The constellation Orion was named after a character in Greek mythology – Orion, the hunter. There are many versions of the Orion story.
One tells the tale of a great hunter who let his ego get the best of him. He bragged that he could kill all the beasts of the Earth, so the Earth Goddess sent a lowly scorpion to bite and kill him. Zeus then placed him in the night sky to hunt and to run from the scorpion. (The constellation Scorpio can also be seen in the winter night sky.)
Another Orion story tells of his love for Artemis, the goddess of hunting. Her brother Apollo disapproved of this relationship. While Orion was swimming in the ocean, Apollo dared Artemis to hit a distant, small object in the ocean with her bow and arrow. Not knowing it was Orion, Artemis killed him with a single shot. Upon learning of Orion’s death, a devastated Artemis placed him among the stars.
Interesting Stars Found in Orion
The constellation of Orion contains some very interesting celestial bodies. Two of the brightest stars in the winter night sky and a star nursery of sorts are found in the Orion constellation.
Betelgeuse (pronounced Beetle-juice) is the brightest star in the constellation and is found in the upper left of the constellation (one of Orion’s shoulders). The other is Rigel. It is found opposite of Betelgeuse on Orion’s leg (lower right of the constellation).
Betelgeuse is a red supergiant, the largest classification of stars. According to Space.com, Betelgeuse’s size changes constantly. It measures anywhere between 550 to 920 times the sun’s diameter.
Rigel is a blue super giant. It is much larger than our sun and burns much hotter. This makes it up to 100,000 times brighter than our sun.
If you look at the entire constellation of Orion, there is a glow in the center of the sword. This is not a star.
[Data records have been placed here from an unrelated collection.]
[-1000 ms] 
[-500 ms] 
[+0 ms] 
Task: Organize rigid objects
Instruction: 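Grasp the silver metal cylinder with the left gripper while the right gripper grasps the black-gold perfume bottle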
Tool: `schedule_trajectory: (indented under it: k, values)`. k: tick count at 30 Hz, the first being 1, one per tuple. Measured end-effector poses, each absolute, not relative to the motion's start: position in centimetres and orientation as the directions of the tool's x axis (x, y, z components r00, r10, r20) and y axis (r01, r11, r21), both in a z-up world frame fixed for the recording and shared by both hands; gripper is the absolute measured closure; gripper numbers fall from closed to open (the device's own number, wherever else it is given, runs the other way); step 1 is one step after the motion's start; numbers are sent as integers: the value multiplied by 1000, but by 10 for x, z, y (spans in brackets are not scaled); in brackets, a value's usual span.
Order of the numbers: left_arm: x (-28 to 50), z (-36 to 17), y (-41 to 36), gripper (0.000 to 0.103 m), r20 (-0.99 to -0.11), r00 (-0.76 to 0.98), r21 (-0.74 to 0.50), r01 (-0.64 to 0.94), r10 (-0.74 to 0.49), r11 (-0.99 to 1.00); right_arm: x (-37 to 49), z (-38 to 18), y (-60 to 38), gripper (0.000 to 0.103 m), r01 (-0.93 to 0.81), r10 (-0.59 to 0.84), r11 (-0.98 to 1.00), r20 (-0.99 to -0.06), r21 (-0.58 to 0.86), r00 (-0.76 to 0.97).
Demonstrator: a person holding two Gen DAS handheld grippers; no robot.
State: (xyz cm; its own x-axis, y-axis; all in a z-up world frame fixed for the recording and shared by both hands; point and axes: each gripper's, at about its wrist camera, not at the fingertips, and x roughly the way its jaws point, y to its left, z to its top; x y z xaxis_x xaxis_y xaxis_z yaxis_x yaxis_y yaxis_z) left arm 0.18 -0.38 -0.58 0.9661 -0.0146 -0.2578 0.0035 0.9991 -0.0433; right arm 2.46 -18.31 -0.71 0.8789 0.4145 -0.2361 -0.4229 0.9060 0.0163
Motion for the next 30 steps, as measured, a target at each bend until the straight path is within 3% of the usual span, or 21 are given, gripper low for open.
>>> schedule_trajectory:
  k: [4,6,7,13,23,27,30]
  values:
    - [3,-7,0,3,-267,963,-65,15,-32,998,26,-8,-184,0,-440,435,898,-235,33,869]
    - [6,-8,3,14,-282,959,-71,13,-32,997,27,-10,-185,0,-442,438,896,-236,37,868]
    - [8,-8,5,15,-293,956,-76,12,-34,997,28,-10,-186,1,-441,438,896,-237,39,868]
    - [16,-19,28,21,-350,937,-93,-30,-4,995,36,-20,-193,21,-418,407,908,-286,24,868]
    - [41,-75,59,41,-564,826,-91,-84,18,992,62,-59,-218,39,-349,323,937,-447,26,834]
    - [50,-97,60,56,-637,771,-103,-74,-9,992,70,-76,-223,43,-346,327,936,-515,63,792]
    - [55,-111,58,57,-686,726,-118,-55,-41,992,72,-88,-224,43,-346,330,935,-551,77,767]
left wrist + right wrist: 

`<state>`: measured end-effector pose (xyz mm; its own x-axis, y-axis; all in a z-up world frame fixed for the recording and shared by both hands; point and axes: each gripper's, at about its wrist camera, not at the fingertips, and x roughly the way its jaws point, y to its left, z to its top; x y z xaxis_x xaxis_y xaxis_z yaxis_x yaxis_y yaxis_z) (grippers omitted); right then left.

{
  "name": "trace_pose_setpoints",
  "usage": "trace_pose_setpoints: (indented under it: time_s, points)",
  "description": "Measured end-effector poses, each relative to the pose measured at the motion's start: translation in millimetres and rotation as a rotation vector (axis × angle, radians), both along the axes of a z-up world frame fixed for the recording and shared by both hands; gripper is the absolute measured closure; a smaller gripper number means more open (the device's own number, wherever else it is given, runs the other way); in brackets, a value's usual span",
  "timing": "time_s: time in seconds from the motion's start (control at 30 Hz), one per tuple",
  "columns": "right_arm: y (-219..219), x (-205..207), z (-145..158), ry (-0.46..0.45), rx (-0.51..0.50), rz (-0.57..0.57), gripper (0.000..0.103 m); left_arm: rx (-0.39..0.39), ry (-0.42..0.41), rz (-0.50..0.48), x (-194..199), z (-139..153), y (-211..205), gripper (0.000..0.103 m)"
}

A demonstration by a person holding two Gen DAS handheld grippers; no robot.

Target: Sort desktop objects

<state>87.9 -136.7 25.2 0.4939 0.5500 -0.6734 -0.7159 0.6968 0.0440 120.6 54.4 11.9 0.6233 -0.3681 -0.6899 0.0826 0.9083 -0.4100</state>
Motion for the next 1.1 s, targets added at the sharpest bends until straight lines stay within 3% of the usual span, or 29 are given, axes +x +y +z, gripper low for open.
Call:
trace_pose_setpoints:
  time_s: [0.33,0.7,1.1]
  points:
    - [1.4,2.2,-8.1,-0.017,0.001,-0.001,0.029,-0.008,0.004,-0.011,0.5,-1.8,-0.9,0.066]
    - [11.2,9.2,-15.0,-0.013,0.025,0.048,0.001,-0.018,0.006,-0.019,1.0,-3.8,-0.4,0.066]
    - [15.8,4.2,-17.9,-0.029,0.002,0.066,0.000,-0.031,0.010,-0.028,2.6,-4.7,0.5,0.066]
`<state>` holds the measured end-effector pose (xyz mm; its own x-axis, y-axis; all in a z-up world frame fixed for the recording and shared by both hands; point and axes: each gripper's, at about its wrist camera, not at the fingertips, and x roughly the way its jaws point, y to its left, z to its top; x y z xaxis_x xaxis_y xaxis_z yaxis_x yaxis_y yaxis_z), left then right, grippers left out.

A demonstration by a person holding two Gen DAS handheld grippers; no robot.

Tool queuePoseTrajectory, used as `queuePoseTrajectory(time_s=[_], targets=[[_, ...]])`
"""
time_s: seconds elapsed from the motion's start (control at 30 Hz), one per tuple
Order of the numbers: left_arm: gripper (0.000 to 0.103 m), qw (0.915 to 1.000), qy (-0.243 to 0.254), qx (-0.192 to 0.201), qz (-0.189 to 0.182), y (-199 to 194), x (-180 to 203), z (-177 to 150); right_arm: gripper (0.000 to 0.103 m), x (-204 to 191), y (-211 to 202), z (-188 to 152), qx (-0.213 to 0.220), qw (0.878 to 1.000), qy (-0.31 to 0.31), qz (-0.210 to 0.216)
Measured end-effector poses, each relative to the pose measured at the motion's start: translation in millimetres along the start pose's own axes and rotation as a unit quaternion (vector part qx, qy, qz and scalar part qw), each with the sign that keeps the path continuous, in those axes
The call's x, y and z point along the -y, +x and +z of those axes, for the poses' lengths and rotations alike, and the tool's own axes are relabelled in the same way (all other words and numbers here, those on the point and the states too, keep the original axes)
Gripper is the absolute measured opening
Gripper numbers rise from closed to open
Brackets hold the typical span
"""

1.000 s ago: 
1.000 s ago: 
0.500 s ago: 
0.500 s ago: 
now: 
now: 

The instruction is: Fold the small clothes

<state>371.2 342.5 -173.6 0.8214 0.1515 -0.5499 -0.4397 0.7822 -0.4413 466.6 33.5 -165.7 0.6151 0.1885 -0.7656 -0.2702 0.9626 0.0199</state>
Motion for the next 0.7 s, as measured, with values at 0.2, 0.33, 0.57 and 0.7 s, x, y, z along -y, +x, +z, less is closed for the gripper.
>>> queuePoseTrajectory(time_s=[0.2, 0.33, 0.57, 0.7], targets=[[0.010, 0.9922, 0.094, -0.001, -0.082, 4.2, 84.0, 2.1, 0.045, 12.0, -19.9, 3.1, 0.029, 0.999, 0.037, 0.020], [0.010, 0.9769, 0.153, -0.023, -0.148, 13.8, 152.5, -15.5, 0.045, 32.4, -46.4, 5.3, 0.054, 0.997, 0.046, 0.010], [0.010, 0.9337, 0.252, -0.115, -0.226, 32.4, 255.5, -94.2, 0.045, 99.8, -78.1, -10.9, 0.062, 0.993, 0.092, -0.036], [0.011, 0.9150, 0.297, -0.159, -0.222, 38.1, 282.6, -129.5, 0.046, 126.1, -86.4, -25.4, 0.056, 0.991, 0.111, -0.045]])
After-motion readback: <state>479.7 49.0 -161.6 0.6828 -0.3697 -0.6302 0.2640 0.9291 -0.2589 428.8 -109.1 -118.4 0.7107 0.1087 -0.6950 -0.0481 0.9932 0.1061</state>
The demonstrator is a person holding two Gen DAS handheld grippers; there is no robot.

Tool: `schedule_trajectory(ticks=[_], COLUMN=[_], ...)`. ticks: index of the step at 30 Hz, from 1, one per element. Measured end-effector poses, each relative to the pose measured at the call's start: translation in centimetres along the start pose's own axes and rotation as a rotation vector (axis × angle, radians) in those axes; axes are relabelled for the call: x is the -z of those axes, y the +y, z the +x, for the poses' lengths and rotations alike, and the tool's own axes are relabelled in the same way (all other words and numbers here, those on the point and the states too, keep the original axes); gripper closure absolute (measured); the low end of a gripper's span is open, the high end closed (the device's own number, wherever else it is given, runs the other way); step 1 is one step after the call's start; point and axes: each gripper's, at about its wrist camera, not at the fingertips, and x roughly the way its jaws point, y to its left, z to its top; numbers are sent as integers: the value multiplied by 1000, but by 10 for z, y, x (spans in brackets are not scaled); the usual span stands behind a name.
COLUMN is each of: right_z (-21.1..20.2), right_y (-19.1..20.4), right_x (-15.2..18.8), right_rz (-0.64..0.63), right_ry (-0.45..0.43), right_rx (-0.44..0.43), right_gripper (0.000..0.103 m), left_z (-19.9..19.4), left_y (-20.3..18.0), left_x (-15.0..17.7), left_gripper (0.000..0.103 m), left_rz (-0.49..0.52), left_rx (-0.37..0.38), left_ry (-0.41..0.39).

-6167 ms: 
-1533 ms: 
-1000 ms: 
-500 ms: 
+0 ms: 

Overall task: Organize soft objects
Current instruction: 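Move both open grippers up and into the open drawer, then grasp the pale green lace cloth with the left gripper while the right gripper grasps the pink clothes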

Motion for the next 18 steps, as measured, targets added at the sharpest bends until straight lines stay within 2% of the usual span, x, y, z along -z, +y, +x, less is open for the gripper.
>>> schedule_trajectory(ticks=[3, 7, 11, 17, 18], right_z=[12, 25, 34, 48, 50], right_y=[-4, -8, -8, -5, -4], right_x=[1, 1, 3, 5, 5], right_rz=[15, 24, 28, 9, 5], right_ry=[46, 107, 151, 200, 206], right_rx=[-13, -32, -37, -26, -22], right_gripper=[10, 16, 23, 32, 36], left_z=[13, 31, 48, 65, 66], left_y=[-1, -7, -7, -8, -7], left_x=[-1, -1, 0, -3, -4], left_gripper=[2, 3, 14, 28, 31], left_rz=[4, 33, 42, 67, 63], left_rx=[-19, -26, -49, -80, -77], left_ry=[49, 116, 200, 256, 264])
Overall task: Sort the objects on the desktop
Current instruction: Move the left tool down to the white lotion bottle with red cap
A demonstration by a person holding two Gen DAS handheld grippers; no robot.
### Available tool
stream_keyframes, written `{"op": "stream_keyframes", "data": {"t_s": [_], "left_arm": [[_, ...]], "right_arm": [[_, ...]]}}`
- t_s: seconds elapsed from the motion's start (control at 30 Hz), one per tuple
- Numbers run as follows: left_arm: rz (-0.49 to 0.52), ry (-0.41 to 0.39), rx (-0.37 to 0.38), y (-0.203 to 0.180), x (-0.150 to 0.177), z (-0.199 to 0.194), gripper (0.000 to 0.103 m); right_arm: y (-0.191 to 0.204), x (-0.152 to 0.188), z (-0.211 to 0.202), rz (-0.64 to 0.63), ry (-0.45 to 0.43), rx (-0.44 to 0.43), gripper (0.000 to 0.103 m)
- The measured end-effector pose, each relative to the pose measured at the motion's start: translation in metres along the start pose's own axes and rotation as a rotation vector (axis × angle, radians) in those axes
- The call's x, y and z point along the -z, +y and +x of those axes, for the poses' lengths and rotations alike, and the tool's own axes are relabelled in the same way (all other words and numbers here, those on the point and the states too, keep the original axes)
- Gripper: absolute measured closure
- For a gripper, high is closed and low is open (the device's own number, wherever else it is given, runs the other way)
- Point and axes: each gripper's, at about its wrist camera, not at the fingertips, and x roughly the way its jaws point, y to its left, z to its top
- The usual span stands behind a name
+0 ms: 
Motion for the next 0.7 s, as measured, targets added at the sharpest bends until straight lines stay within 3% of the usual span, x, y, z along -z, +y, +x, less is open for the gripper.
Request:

This is the Great Orion Nebula, a cloud of glowing gas where stars are born.
Using Orion to Kick Start a Study
Take the kids out and let them gaze at the stars. Tell them the story of Orion, the hunter. Point out the super giant stars and the glowing nebula. See what sparks their interest.
Here are some directions you might take to study more after your winter stargazing:
- Study Greek mythology
- Learn more constellations
- Learn about classifications of stars
- Research how stars are formed
- Look at the differences between planets and stars
Ready to stargaze with your kids?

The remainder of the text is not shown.